Protecting your Discourse installation for Hotlinking?


#1

I wonder what do you think guys about adding this rules to NGINX to protect from hotlinking.

http://nginxlibrary.com/hotlink-protection/

location ~ \.(jpe?g|png|gif)$ {
     valid_referers none blocked mysite.com *.mysite.com;
     if ($invalid_referer) {
        return   403;
    }
}

I think it should help if you are hosting images in your forum.


How to do hotlink protection in discourse?
(Jeff Atwood) #2

It’s fine as a first line of defense, and probably something we want to include in the documentation @supermathie.
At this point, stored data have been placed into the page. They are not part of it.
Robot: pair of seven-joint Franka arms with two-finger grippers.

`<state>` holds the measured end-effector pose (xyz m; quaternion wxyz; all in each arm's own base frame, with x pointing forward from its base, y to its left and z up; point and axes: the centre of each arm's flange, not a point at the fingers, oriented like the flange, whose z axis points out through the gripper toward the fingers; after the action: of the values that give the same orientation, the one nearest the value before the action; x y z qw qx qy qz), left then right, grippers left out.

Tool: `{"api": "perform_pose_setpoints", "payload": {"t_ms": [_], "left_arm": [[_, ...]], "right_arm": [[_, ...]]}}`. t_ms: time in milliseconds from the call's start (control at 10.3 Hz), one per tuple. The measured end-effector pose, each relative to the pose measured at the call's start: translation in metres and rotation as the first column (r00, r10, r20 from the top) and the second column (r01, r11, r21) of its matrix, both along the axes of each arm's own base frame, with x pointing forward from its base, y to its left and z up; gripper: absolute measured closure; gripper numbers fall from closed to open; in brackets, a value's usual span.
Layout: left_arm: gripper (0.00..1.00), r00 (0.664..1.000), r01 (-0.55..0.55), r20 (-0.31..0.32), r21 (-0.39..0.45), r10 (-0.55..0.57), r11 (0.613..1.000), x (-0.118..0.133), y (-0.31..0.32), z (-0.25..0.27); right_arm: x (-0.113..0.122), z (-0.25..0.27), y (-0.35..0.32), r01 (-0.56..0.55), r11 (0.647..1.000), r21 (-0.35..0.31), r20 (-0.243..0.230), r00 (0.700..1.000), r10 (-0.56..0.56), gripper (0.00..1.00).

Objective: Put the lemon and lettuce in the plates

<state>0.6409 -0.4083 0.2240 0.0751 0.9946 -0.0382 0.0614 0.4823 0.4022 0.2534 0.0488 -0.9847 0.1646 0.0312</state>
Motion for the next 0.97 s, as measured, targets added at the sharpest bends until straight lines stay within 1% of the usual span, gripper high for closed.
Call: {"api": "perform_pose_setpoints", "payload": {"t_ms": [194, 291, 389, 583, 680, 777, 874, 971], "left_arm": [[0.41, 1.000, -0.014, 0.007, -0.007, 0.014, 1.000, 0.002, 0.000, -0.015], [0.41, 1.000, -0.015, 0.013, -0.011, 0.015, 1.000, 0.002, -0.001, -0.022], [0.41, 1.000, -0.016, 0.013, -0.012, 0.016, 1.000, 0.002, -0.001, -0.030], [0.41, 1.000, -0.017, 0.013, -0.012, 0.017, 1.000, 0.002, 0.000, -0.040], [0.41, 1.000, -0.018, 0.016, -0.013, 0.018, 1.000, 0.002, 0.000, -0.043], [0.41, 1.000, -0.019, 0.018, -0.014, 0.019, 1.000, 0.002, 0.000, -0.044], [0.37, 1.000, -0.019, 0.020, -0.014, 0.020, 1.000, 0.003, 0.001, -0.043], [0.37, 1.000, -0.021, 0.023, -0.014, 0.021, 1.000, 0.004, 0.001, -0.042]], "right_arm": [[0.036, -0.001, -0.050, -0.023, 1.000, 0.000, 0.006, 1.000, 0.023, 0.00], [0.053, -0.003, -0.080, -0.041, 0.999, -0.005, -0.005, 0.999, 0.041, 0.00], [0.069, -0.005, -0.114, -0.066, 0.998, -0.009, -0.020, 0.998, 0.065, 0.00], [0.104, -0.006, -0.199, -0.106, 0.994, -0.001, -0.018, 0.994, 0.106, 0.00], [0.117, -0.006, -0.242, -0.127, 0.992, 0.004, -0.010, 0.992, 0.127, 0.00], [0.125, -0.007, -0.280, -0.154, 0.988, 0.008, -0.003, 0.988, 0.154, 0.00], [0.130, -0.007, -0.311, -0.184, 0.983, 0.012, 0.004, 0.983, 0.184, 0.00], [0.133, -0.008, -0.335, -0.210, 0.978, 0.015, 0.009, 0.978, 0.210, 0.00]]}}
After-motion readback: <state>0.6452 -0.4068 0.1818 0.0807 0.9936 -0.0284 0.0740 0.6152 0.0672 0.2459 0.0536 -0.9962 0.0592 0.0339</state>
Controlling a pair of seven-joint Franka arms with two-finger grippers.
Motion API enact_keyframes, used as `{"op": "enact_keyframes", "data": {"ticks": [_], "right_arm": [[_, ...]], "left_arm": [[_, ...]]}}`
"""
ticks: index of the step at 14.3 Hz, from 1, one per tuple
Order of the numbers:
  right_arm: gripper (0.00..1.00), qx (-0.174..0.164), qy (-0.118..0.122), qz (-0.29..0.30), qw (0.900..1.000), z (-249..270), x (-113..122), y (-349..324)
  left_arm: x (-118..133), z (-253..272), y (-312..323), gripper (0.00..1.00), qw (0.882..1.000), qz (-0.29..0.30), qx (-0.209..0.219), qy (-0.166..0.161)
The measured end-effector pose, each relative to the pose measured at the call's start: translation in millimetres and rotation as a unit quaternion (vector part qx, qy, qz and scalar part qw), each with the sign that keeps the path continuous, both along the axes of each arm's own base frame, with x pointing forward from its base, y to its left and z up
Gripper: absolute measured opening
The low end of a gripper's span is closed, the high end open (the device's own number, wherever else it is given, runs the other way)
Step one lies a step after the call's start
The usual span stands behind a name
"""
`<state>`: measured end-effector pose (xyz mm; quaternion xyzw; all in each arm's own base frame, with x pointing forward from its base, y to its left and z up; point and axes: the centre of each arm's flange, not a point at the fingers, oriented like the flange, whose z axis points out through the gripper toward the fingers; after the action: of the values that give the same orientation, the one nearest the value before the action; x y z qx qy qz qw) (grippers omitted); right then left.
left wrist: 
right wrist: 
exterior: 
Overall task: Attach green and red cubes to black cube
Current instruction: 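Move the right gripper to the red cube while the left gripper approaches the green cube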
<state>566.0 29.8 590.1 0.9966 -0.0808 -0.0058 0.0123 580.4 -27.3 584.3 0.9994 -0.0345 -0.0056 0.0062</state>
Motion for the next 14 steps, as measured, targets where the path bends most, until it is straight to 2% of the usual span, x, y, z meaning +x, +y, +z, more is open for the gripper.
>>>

I feel like bandwidth costs and sharing rules have gotten a lot more relaxed since 2004, so I am more open to letting people share the images on a forum outside the forum, within reason… though if it gets abused, and a certain uploaded forum image goes hyper viral, that’d be a problem for sure.


(Michael Brown) #3

Good plan! Added to my documents-in-progress.

Also want to add in an option to have nginx log a message when this is detected, but permit it.


(ampburner) #4

Is there any way that I can do this myself? I’m experiencing some hotlinking issues and I would like to know what my options are.


(Régis Hanol) #5

You will have to update your app.yml so that it updates the /etc/nginx/conf.d/discourse.conf file using pups’ replacement syntax.